▸ **AIM OF THE TASK**
Reproduce the whole listing below without its pictures, exactly as written.

▸ **DATA EXTRACT**
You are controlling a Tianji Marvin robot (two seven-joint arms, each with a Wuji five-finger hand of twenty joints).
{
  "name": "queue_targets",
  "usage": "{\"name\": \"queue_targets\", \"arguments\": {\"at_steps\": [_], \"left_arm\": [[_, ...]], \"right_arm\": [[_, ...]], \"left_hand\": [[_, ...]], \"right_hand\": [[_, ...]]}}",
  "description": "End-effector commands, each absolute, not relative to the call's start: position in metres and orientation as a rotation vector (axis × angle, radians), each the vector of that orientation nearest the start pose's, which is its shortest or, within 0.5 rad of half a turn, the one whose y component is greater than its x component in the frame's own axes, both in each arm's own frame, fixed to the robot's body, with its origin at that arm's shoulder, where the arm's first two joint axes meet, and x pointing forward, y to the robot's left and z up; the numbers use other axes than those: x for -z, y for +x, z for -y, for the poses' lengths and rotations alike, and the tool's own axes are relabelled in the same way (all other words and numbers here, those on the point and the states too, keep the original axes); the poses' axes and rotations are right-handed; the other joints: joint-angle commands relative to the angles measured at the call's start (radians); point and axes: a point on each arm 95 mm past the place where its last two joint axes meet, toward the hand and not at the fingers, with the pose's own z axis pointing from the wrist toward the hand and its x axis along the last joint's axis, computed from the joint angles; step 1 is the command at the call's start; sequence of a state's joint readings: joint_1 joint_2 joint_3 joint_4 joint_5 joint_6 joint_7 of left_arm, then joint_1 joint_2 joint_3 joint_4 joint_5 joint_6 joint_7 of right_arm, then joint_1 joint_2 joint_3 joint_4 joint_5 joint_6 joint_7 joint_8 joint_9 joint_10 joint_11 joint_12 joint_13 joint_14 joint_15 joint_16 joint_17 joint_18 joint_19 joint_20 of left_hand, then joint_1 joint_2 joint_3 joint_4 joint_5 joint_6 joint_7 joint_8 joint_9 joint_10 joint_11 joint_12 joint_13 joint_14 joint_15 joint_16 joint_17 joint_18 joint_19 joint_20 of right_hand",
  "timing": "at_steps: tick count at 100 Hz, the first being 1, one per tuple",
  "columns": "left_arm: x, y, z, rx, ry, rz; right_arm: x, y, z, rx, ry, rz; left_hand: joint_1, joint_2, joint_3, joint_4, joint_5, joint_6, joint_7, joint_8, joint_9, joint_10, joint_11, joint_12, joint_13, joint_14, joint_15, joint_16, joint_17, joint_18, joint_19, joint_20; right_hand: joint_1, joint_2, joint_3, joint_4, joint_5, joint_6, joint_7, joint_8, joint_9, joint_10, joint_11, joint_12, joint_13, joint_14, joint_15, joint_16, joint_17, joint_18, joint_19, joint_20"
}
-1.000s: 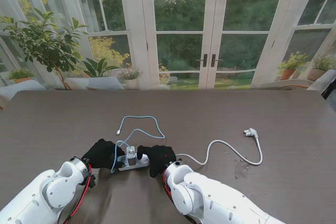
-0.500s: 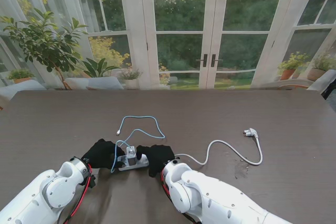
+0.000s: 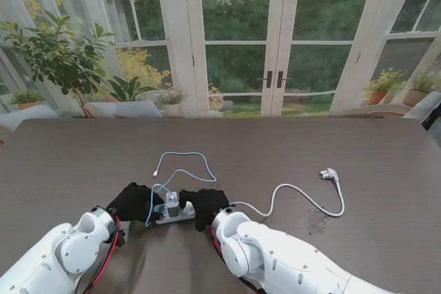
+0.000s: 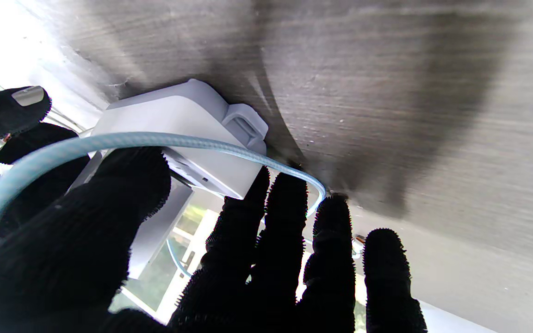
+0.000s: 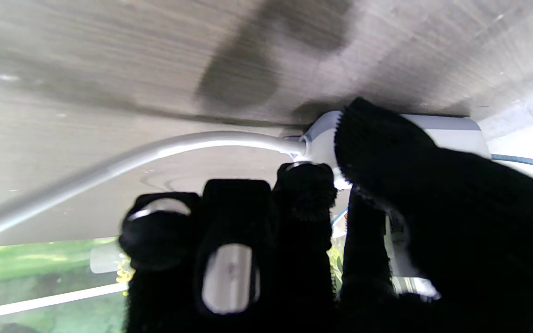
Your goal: Set up the charging station
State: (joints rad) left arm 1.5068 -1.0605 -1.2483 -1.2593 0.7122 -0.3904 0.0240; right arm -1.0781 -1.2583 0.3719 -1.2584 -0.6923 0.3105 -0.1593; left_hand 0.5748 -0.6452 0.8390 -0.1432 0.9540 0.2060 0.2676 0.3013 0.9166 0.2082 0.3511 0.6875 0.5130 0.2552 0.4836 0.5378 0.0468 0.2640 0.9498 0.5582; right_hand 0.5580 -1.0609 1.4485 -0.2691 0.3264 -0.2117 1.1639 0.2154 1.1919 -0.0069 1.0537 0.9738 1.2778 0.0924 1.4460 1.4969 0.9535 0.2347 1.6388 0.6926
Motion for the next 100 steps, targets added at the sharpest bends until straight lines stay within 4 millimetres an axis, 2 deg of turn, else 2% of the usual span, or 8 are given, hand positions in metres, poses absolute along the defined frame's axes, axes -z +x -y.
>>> {"name": "queue_targets", "arguments": {"at_steps": [1, 40, 72, 93, 100], "left_arm": [[0.412, 0.393, -0.068, 1.632, -1.523, -1.618], [0.413, 0.394, -0.067, 1.637, -1.532, -1.607], [0.412, 0.394, -0.068, 1.64, -1.526, -1.598], [0.413, 0.393, -0.07, 1.637, -1.532, -1.593], [0.413, 0.393, -0.07, 1.637, -1.532, -1.594]], "right_arm": [[0.416, 0.39, -0.188, -1.408, 1.211, -1.876], [0.425, 0.385, -0.179, -1.366, 1.216, -1.903], [0.431, 0.381, -0.18, -1.315, 1.18, -1.961], [0.429, 0.381, -0.18, -1.326, 1.176, -1.95], [0.423, 0.381, -0.181, -1.335, 1.173, -1.943]], "left_hand": [[-0.008, 0.018, 0.018, -0.009, 0.019, 0.022, 0.009, -0.004, 0.052, 0.026, 0.026, 0.007, 0.032, 0.027, 0.051, 0.022, 0.003, -0.028, 0.03, -0.001], [-0.008, 0.02, 0.013, -0.009, 0.018, 0.02, 0.008, -0.005, 0.05, 0.026, 0.026, 0.007, 0.031, 0.028, 0.051, 0.022, 0.003, -0.031, 0.029, -0.003], [-0.009, 0.022, 0.011, -0.009, 0.02, 0.024, 0.009, -0.005, 0.052, 0.027, 0.027, 0.007, 0.032, 0.028, 0.052, 0.022, 0.003, -0.03, 0.03, -0.002], [-0.01, 0.022, 0.01, -0.009, 0.02, 0.023, 0.01, -0.005, 0.051, 0.028, 0.025, 0.006, 0.031, 0.03, 0.051, 0.022, 0.002, -0.028, 0.029, -0.003], [-0.012, 0.022, 0.011, -0.009, 0.02, 0.02, 0.01, -0.004, 0.051, 0.027, 0.025, 0.006, 0.031, 0.03, 0.051, 0.022, 0.002, -0.029, 0.029, -0.003]], "right_hand": [[-0.013, -0.029, 0.121, 0.008, 0.091, 0.115, -0.53, 0.003, 0.026, -0.02, 0.036, 0.019, 0.032, 0.008, 0.052, -0.65, 0.004, -0.055, 0.115, 0.008], [-0.012, -0.027, 0.121, 0.004, 0.131, 0.146, -0.515, 0.009, 0.018, -0.021, 0.038, 0.036, 0.032, 0.014, 0.047, -0.653, -0.008, -0.071, 0.118, 0.017], [-0.026, -0.005, 0.121, -0.001, 0.147, 0.17, -0.52, 0.008, 0.015, -0.027, 0.026, 0.044, 0.032, 0.009, 0.046, -0.655, -0.012, -0.085, 0.121, 0.022], [-0.043, -0.007, 0.121, -0.013, 0.078, 0.127, -0.541, 0.002, -0.004, -0.023, 0.007, 0.046, 0.032, 0.01, 0.042, -0.657, -0.017, -0.093, 0.121, 0.025], [-0.076, 0.007, 0.121, -0.034, 0.052, 0.122, -0.541, 0.003, -0.029, -0.021, -0.012, 0.035, 0.032, 0.01, 0.028, -0.664, -0.028, -0.095, 0.115, 0.024]]}}
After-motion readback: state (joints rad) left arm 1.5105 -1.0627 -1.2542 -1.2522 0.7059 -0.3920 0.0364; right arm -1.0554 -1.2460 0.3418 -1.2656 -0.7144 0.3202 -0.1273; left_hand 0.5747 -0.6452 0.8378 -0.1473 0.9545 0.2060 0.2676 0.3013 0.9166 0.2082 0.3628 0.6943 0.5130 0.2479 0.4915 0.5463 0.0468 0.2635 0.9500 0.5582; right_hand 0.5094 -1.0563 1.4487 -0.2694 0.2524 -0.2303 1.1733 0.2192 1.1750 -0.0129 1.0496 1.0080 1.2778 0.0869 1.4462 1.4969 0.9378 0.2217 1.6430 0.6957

▸ **RESULT OF THE EXERCISE**
You are controlling a Tianji Marvin robot (two seven-joint arms, each with a Wuji five-finger hand of twenty joints).
{
  "name": "queue_targets",
  "usage": "{\"name\": \"queue_targets\", \"arguments\": {\"at_steps\": [_], \"left_arm\": [[_, ...]], \"right_arm\": [[_, ...]], \"left_hand\": [[_, ...]], \"right_hand\": [[_, ...]]}}",
  "description": "End-effector commands, each absolute, not relative to the call's start: position in metres and orientation as a rotation vector (axis × angle, radians), each the vector of that orientation nearest the start pose's, which is its shortest or, within 0.5 rad of half a turn, the one whose y component is greater than its x component in the frame's own axes, both in each arm's own frame, fixed to the robot's body, with its origin at that arm's shoulder, where the arm's first two joint axes meet, and x pointing forward, y to the robot's left and z up; the numbers use other axes than those: x for -z, y for +x, z for -y, for the poses' lengths and rotations alike, and the tool's own axes are relabelled in the same way (all other words and numbers here, those on the point and the states too, keep the original axes); the poses' axes and rotations are right-handed; the other joints: joint-angle commands relative to the angles measured at the call's start (radians); point and axes: a point on each arm 95 mm past the place where its last two joint axes meet, toward the hand and not at the fingers, with the pose's own z axis pointing from the wrist toward the hand and its x axis along the last joint's axis, computed from the joint angles; step 1 is the command at the call's start; sequence of a state's joint readings: joint_1 joint_2 joint_3 joint_4 joint_5 joint_6 joint_7 of left_arm, then joint_1 joint_2 joint_3 joint_4 joint_5 joint_6 joint_7 of right_arm, then joint_1 joint_2 joint_3 joint_4 joint_5 joint_6 joint_7 joint_8 joint_9 joint_10 joint_11 joint_12 joint_13 joint_14 joint_15 joint_16 joint_17 joint_18 joint_19 joint_20 of left_hand, then joint_1 joint_2 joint_3 joint_4 joint_5 joint_6 joint_7 joint_8 joint_9 joint_10 joint_11 joint_12 joint_13 joint_14 joint_15 joint_16 joint_17 joint_18 joint_19 joint_20 of right_hand",
  "timing": "at_steps: tick count at 100 Hz, the first being 1, one per tuple",
  "columns": "left_arm: x, y, z, rx, ry, rz; right_arm: x, y, z, rx, ry, rz; left_hand: joint_1, joint_2, joint_3, joint_4, joint_5, joint_6, joint_7, joint_8, joint_9, joint_10, joint_11, joint_12, joint_13, joint_14, joint_15, joint_16, joint_17, joint_18, joint_19, joint_20; right_hand: joint_1, joint_2, joint_3, joint_4, joint_5, joint_6, joint_7, joint_8, joint_9, joint_10, joint_11, joint_12, joint_13, joint_14, joint_15, joint_16, joint_17, joint_18, joint_19, joint_20"
}
-1.000s: 
-0.500s: 
+0.000s: 
+0.000s: 
+0.000s: 
Your goal: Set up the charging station
State: (joints rad) left arm 1.5068 -1.0605 -1.2483 -1.2593 0.7122 -0.3904 0.0240; right arm -1.0781 -1.2583 0.3719 -1.2584 -0.6923 0.3105 -0.1593; left_hand 0.5748 -0.6452 0.8390 -0.1432 0.9540 0.2060 0.2676 0.3013 0.9166 0.2082 0.3511 0.6875 0.5130 0.2552 0.4836 0.5378 0.0468 0.2640 0.9498 0.5582; right_hand 0.5580 -1.0609 1.4485 -0.2691 0.3264 -0.2117 1.1639 0.2154 1.1919 -0.0069 1.0537 0.9738 1.2778 0.0924 1.4460 1.4969 0.9535 0.2347 1.6388 0.6926
Motion for the next 100 steps, targets added at the sharpest bends until straight lines stay within 4 millimetres an axis, 2 deg of turn, else 2% of the usual span, or 8 are given, hand positions in metres, poses absolute along the defined frame's axes, axes -z +x -y.
>>> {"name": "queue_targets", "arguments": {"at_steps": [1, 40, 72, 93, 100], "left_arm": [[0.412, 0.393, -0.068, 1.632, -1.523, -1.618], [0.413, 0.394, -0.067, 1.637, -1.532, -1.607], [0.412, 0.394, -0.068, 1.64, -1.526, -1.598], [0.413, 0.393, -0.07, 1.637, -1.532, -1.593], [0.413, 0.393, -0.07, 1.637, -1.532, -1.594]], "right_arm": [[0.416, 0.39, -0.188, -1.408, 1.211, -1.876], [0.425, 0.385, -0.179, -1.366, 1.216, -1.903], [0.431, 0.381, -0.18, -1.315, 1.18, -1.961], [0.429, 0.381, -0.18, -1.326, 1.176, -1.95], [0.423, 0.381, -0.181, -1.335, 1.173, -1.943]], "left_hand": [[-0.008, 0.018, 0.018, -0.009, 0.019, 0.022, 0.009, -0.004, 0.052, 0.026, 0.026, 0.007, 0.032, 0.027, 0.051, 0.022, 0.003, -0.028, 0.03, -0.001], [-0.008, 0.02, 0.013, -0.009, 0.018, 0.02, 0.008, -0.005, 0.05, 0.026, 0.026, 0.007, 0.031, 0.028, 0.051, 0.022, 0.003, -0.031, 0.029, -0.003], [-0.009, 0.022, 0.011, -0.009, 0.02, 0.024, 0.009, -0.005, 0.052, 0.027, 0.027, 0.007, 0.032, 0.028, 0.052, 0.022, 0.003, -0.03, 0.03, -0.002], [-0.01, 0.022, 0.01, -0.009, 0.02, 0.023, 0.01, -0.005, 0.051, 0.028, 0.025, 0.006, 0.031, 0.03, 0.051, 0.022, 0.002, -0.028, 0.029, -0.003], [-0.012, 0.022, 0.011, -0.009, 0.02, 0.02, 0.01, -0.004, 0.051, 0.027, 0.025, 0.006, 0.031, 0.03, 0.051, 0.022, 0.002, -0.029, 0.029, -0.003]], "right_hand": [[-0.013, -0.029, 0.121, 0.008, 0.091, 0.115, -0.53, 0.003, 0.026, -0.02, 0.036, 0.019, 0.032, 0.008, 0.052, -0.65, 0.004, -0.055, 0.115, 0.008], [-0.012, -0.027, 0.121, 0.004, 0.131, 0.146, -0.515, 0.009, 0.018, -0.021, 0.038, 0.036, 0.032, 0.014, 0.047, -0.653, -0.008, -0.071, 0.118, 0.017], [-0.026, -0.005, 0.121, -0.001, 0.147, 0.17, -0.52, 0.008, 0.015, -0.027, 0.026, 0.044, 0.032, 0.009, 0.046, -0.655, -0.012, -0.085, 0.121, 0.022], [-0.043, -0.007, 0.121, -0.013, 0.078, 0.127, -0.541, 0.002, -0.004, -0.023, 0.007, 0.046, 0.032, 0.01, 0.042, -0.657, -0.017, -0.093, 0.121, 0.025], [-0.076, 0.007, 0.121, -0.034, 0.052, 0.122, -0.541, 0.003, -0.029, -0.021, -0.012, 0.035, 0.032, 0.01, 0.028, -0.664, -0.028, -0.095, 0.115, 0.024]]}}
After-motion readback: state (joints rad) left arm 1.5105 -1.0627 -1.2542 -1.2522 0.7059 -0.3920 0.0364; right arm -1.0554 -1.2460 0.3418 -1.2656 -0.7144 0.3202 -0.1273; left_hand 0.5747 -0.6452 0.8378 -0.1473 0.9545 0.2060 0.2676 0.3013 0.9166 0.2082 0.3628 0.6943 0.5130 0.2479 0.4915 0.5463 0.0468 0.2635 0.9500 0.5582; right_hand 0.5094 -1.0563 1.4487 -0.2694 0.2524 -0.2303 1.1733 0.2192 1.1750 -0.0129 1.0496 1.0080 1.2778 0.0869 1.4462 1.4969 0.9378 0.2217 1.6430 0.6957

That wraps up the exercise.